For clarity I turn again to a Christian comparison, in the case of a dispute between 16th-century humanist Erasmus of Rotterdam and his humanist colleague and friend, John Colet, the founder and dean of St. Paul’s School. The dispute concerns Jesus’ prayer in the Garden of Gethsemane, in which he asks God to “take this cup away from me,” but then concludes, “not as I will, but as thou wilt.” The final phrase reflects equanimity, as does the phrase “thy will be done” in the Lord’s Prayer. The dispute between the humanists concerns what comes before: is Jesus experiencing the fear of torture and death in asking that the cup be withdrawn? Erasmus argues that as fully human as well as fully divine, Jesus experiences everything that other humans do, while Colet claims that as God incarnate Jesus cannot feel anything so base as fear, and so these words must refer to something else, such as concern for the Jews who are about to commit the sin of murdering him. Erasmus countered by saying that if Jesus Christ’s sacrifice is to be efficacious for humans it has to mean something, in human terms. 

In the case of Equanimity as the fourth Divine Abiding, can humans embody Buddha nature so perfectly that they are impervious to any of the afflictive emotions, or are they subject to these things but able to bear up under them? I am of the view that Equanimity embraces all of human life. It is not an impossible, transcendent ideal, but rather a refuge that is available to everyone, even those without meditative attainments. When we aspire to what is beyond ourselves, we run the risks of spiritual bypassing and repression and all that follows. What does Equanimity look like when considered in human terms? It means that we are willing to be afraid, grief-stricken, and even angry without identifying with the fear, grief, or anger. It is likely that as a person advances in practice, such emotions will occur much less often than before, but they will still appear. What decreases dramatically is the involvement of the ego. 

What I’d like to do for the remainder of this talk is go through specific human emotions and experiences and examine them through the lens of equanimity. 

I’ll begin with fear. The emotion of fear is the mind’s way of protecting an animal from danger, and as such, it is functional. It can, however, become paralyzing, especially when it metastasizes into anxiety, a chronic state of mind that is a response to ongoing stress. Ordinarily, fear allows an animal to spring into action to avoid a threat, the well-known “fight, flight, or freeze” response. Once the threat is over, the animal shakes itself and then goes about its business. Humans, with our capacity for embedding memories, usually aren’t so lucky, and may need time to recover. Some don’t recover, and find themselves suffering from PTSD. 

It would seem that equanimity is at odds with lingering fear of this type, since fear is linked to one’s desire to extend one’s life as an individual. In cases where the fear takes the form of a social anxiety, what is at stake is not one’s life but rather one’s status in the eyes of others, which uninstructed worldlings especially are desperately averse to losing. Yet I’m prepared to suggest that even a phobia might be held in equanimity, as long as a person does not identify with it. 
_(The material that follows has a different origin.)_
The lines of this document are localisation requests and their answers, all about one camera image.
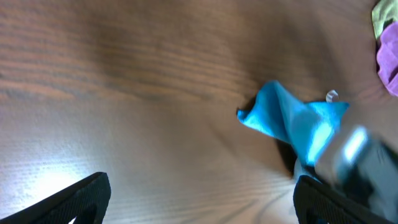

I can cite an example from my own life. I have two phobias, both of which are the result of traumatic experiences. The first is a fear of driving on highways, which developed after I wiped out going 80 mph on the Massachusetts Turnpike at the age of 19. I thought I was going to die, and ever since, I have responded to highway driving as if I were facing a situation of mortal peril. Needless to say, I have found this aversion to be a serious limitation, and as a result I have worked hard to overcome it. 

The other phobia dates back to my teens as well, when I wanted to pursue a career as a professional violinist. I went to summer music camps, took lessons with a high-powered teacher, and crafted an identity around being a musician. Unfortunately, I developed a case of stage fright that manifested as a tremor in my right hand, which caused my bow to skip on the strings. I did my best to work around it, but it not only continued to plague me but it caused me horrendous embarrassment and frustration. 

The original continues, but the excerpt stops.